Sci Rep. 2025 Apr 19;15(1):13564. doi: 10.1038/s41598-025-97108-x.
In response to the challenge of rapid unmanned aerial vehicles (UAV) path planning for bridge construction in complex terrain, this paper presents an enhanced snake optimization (CSGLSO) UAV three-dimensional path planning algorithm. Initially, this study enhances the stochasticity strategy for generating initial populations within the Snake Optimization (SO) algorithm employing the Piecewise Chaotic Mapping technique, thereby obliterating transient periodic traits and fostering equilibrium in the solution space of the SO algorithm's progenies. Subsequently, integrating the Subtraction-Average-Based Optimizer algorithm mitigates the issue of convergence speed within the SO algorithm confronting high-dimensional complex functions. Ultimately, employing adaptive t-distribution and lens imaging reverse learning facilitates the evasion of local optima within the current position by the SO algorithm, thus augmenting its exploratory prowess.
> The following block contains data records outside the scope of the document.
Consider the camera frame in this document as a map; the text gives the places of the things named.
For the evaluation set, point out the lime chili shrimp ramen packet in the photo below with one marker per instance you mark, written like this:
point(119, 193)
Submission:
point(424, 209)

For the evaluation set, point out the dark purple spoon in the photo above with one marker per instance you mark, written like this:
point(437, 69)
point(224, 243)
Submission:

To ascertain the efficacy of the enhanced algorithm, 14 standard test function convergence comparison experiments were conducted, as well as three-dimensional path planning simulation experiments under multi-scenario conditions of bridge construction by UAV. Experimental findings reveal that relative to SO, Hybrid Snake Optimizer Algorithm, Improved Salp Swarm Algorithm, and Exploratory Cuckoo Search, CSGLSO manifests shorter and more streamlined trajectories, accelerated convergence rates, and elevated optimization precision. Thereby, UAVs are empowered to execute path-planning endeavors expeditiously and precisely within intricate environments.
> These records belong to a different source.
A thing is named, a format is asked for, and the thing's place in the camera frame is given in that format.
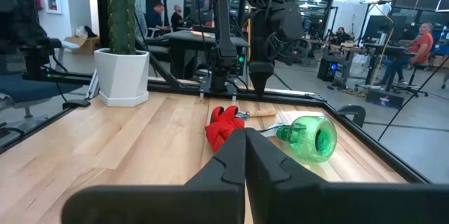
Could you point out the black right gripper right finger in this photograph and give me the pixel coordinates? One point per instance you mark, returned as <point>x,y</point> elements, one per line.
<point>315,203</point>

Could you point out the black table clamp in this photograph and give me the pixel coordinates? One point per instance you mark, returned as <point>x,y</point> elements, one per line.
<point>352,109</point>

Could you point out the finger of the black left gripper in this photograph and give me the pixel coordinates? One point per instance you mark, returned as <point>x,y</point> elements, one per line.
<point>267,73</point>
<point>256,73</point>

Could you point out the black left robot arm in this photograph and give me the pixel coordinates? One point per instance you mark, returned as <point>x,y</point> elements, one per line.
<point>224,24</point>

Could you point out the person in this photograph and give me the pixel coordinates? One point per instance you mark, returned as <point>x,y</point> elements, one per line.
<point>176,18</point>
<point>422,43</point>
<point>340,36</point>
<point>156,18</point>

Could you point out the office chair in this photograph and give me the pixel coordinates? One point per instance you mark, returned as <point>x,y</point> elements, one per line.
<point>31,90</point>

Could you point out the black aluminium table frame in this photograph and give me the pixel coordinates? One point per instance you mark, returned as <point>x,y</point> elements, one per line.
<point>291,96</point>

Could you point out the computer tower with blue light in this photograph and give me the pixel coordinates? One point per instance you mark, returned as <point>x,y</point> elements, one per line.
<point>328,71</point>

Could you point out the cardboard box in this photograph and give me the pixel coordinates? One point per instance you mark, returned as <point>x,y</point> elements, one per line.
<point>82,45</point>

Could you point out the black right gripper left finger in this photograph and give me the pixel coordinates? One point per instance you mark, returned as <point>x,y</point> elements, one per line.
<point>196,203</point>

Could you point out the black desk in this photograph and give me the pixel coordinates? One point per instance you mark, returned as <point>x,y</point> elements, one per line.
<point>186,38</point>

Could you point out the black diagonal frame brace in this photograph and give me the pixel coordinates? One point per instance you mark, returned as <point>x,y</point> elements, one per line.
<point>158,64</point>

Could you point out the green plastic spray bottle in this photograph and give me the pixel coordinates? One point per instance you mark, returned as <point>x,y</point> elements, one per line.
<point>308,139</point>

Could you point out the black frame post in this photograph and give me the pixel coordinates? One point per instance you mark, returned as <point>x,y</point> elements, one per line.
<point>102,6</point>

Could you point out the green cactus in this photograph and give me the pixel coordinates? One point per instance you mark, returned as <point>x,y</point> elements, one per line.
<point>121,13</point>

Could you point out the white hexagonal plant pot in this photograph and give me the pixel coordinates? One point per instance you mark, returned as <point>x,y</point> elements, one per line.
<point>121,80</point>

针对复杂地形桥梁建设中无人机快速路径规划的挑战,本文提出了一种改进的蛇优化(CSGLSO)无人机三维路径规划算法。首先,本研究采用分段混沌映射技术增强了蛇优化(SO)算法中生成初始种群的随机性策略,从而消除了瞬态周期特征,促进了SO算法后代解空间的均衡性。随后,集成基于减法平均的优化器算法缓解了SO算法在面对高维复杂函数时收敛速度的问题。最后,采用自适应t分布和透镜成像反向学习促进了SO算法在当前位置避开局部最优,从而增强了其探索能力。为了确定改进算法的有效性,进行了14个标准测试函数收敛比较实验,以及无人机在桥梁建设多场景条件下的三维路径规划模拟实验。实验结果表明,相对于SO、混合蛇优化算法、改进的樽海鞘群算法和探索性布谷鸟搜索,CSGLSO表现出更短、更精简的轨迹、更快的收敛速度和更高的优化精度。从而使无人机能够在复杂环境中快速、精确地执行路径规划任务。